In Lent, we focus on praying, fasting and giving.  We hope to help you look at these three pillars differently this Lent in a series of blog posts.

(Sign me up!  I don’t want to miss any!!)

This is the first of those blog posts.  In this article, we are looking at prayer and how we can pray differently.

(Watch this video if you are wondering “Why pray differently?“)

This Lent, two Catholic men are encouraging all of us to embrace the love of God in our busy, modern lives.

Imagine You Walked with Jesus: A Guide to Ignatian Contemplative Prayer

The 3 pillars of Lent are prayer, fasting and almsgiving.

The first prayer – can become mundane for many people.  We sometimes feel stuck in our prayer life.  We sometimes feel uninspired.

Lent is the perfect time to re-charge our prayer life.

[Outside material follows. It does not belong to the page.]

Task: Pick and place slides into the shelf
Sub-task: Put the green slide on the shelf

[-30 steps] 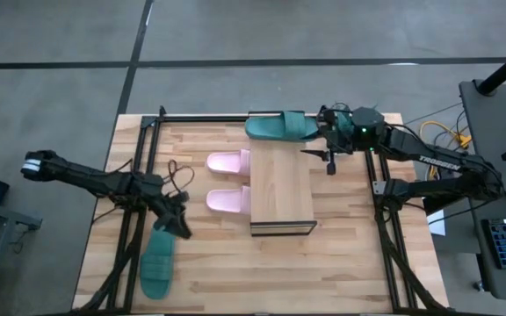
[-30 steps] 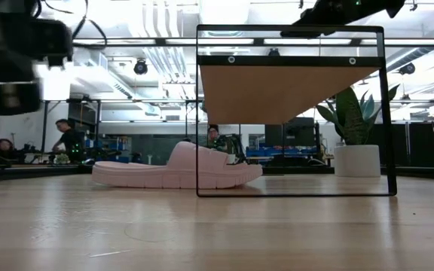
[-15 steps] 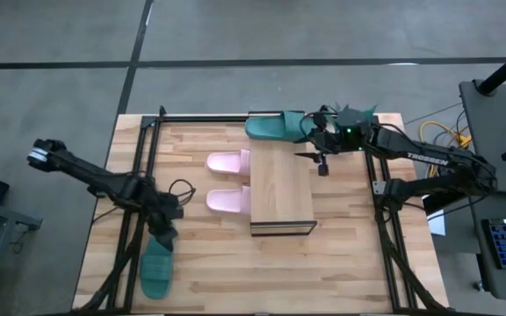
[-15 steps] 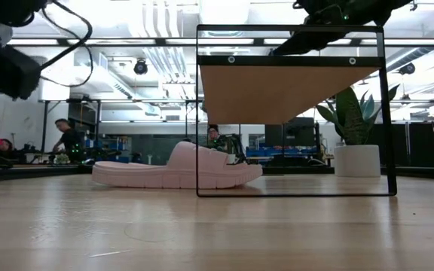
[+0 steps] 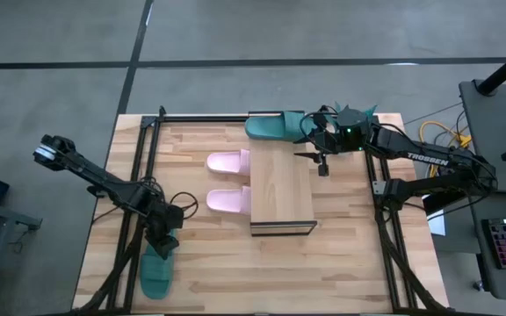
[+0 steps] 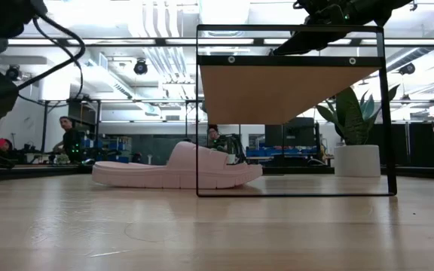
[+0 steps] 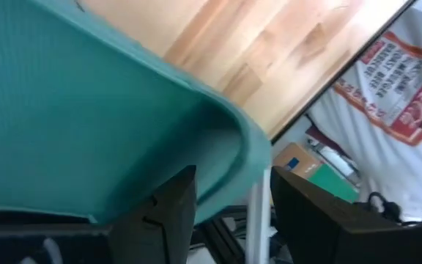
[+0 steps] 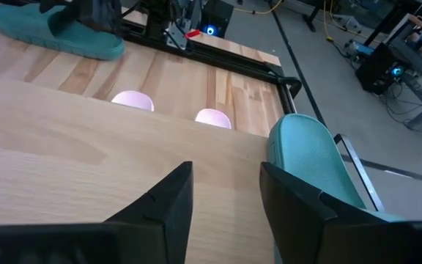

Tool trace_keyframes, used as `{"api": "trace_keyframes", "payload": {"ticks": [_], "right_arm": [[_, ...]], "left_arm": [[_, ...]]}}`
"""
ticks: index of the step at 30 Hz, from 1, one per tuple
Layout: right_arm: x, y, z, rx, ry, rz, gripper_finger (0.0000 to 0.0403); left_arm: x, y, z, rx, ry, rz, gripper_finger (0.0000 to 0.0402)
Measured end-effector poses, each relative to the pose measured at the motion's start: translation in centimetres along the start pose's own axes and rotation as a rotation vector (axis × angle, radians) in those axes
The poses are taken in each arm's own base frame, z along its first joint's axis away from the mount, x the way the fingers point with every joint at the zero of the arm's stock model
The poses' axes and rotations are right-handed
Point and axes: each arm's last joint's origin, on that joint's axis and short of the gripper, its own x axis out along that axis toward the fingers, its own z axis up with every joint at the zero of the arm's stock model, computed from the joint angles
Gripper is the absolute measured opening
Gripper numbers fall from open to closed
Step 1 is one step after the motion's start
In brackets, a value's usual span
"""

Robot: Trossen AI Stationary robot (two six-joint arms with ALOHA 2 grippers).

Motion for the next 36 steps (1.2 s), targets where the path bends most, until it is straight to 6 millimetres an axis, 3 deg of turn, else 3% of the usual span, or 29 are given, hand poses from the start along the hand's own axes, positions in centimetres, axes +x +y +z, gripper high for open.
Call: {"api": "trace_keyframes", "payload": {"ticks": [18,21,27,36], "right_arm": [[0.0,0.1,-0.2,0.008,0.023,0.011,0.0147],[0.0,0.1,-0.3,0.009,0.026,0.013,0.0143],[-0.1,0.2,-0.4,0.013,0.037,0.019,0.0139],[-0.1,0.1,-0.2,0.008,0.020,0.010,0.0139]], "left_arm": [[2.4,0.2,0.9,0.056,0.167,0.042,0.0156],[2.7,0.2,1.1,0.115,0.176,0.043,0.0127],[2.9,-0.1,1.3,0.187,0.176,0.016,0.0015],[0.7,-2.0,0.4,0.297,-0.018,-0.067,0.0002]]}}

Even if you think, “I pray all the time, I get nothing out of it”. .  .

And even if you have been Catholic your whole life – praying can feel new.

It can be exciting.

It can be enlightening.

I invite you to give this type of prayer – imaginative prayer – a try this Lent.

For centuries, Christians have sought a more intimate, personal encounter with Jesus through the practice of Ignatian contemplation, also known as imaginative prayer.

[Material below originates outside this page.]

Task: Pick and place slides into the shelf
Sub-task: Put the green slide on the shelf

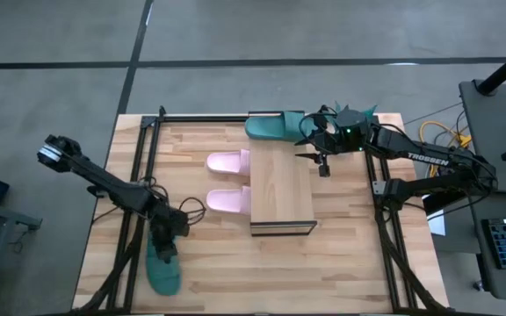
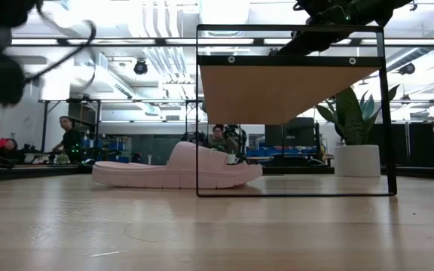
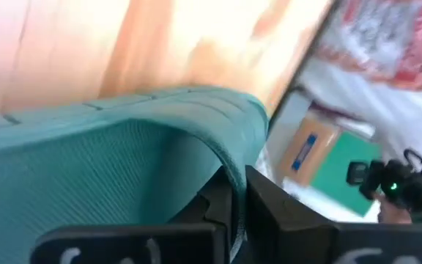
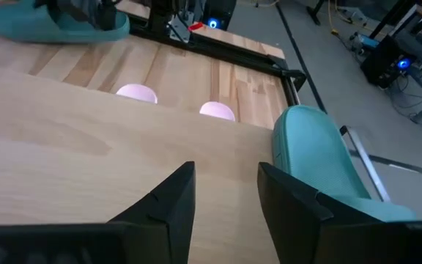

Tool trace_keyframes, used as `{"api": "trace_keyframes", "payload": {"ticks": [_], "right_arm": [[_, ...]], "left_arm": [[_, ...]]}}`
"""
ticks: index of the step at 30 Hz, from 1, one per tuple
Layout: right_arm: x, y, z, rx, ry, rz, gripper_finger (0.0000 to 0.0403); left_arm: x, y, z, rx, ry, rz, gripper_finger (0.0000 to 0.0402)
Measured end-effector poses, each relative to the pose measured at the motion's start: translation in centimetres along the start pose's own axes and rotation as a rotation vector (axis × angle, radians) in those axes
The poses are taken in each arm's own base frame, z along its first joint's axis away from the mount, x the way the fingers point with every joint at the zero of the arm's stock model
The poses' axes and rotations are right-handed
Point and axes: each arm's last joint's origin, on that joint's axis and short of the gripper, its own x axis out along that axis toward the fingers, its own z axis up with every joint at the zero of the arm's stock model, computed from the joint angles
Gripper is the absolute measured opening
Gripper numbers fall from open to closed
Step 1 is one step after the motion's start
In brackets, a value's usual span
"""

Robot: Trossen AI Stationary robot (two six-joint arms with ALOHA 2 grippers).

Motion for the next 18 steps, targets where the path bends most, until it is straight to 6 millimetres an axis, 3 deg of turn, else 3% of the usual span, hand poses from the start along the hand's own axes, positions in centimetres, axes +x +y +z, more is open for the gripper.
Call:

If you would like some free resources that will familiarize yourself with this type of prayer, here are two:

Jerry Windly-Daoust tells us how it works in this video?  Why Pray Differently?

Jerry has more information about this type of prayer, plus additional resources on his website gracewatch.org/imagine

If you really wonder what would it be like to meet Jesus, face to face?

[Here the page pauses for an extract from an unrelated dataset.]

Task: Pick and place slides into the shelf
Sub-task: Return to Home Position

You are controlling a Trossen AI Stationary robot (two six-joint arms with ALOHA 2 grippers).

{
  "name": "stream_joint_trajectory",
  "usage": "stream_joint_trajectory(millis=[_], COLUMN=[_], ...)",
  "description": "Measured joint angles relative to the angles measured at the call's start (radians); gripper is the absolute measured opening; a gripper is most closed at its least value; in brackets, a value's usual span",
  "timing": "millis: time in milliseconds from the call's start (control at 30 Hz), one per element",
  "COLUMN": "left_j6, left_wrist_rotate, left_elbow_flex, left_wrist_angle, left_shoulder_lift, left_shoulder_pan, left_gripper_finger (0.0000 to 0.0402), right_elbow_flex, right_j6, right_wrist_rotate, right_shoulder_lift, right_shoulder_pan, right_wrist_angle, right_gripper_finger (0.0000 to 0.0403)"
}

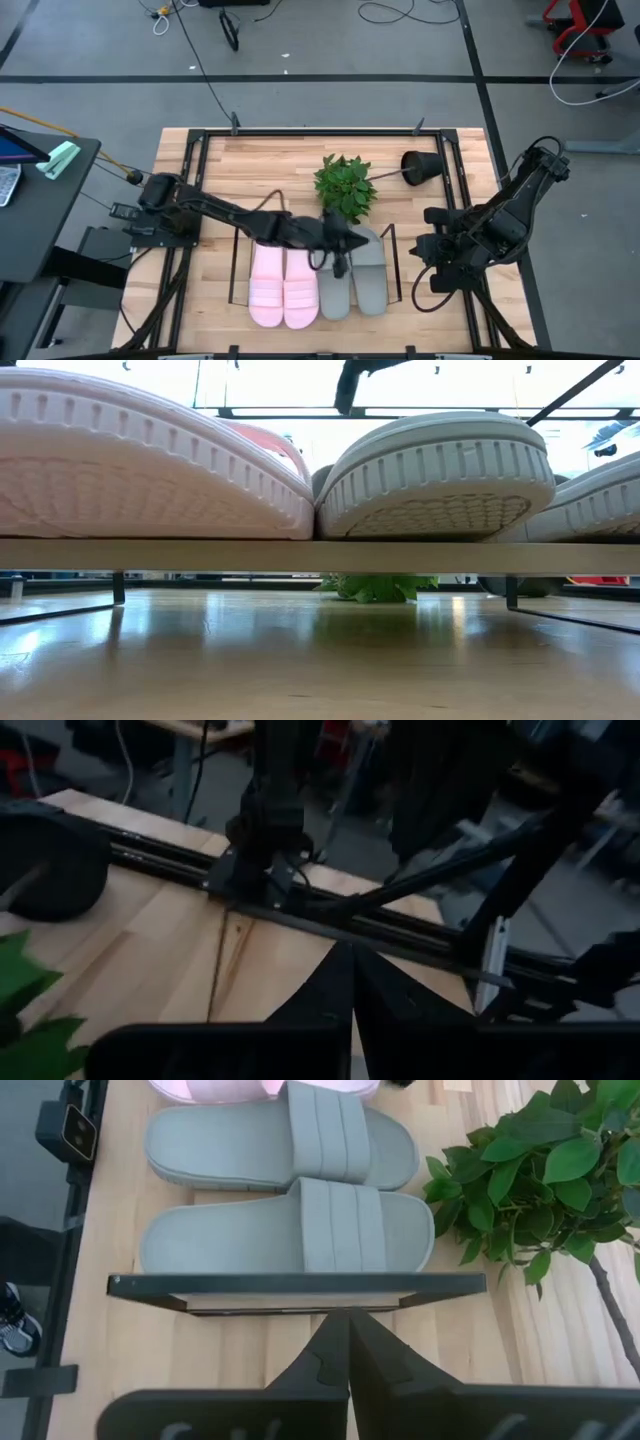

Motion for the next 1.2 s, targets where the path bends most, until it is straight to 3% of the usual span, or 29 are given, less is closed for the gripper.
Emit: stream_joint_trajectory(millis=[200, 467, 933, 1200], left_j6=[0.0, 0.01, 0.026, -0.027], left_wrist_rotate=[0.032, 0.138, 0.311, 0.36], left_elbow_flex=[-0.262, -0.505, -0.775, -0.962], left_wrist_angle=[0.272, 0.407, 0.431, 0.654], left_shoulder_lift=[-0.157, -0.352, -0.64, -0.717], left_shoulder_pan=[0.044, 0.104, 0.272, 0.371], left_gripper_finger=[0.0004, 0.0005, 0.0008, 0.0006], right_elbow_flex=[0.0, 0.0, 0.0, 0.0], right_j6=[-0.063, -0.197, -0.446, -0.473], right_wrist_rotate=[0.001, -0.029, -0.385, -0.603], right_shoulder_lift=[0.0, 0.0, 0.0, 0.0], right_shoulder_pan=[-0.056, -0.191, -0.543, -0.713], right_wrist_angle=[0.027, 0.179, 0.471, 0.607], right_gripper_finger=[0.0, 0.0, 0.0, 0.0])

To walk with him along the roads and seashores of ancient Palestine…to eat with him, to hear his words, to witness his miracles?  Get this new book: Imagine You Walked with Jesus: A Guide to Ignatian Contemplative Prayer

This type of prayer seems to really be resonating with Catholic men . . .

Another Catholic author and Catholic dad, Dr. John Spitzer, also recommends this type of prayer in his book Finding God Again and Again.

This work (that we recommend you read this Lent) is a very different type of book.

This is a personal story – not from a Saint that lived over a hundred years ago- but from a Catholic Christian striving for Sainthood today.

One thing we don’t do as Catholics enough is give our testimonies.  Our stories are important.  They provide encouragement, hope and real life advice that will allow others to grow closer to Christ.

Spitzer gives a great testimony in Finding God Again and Again.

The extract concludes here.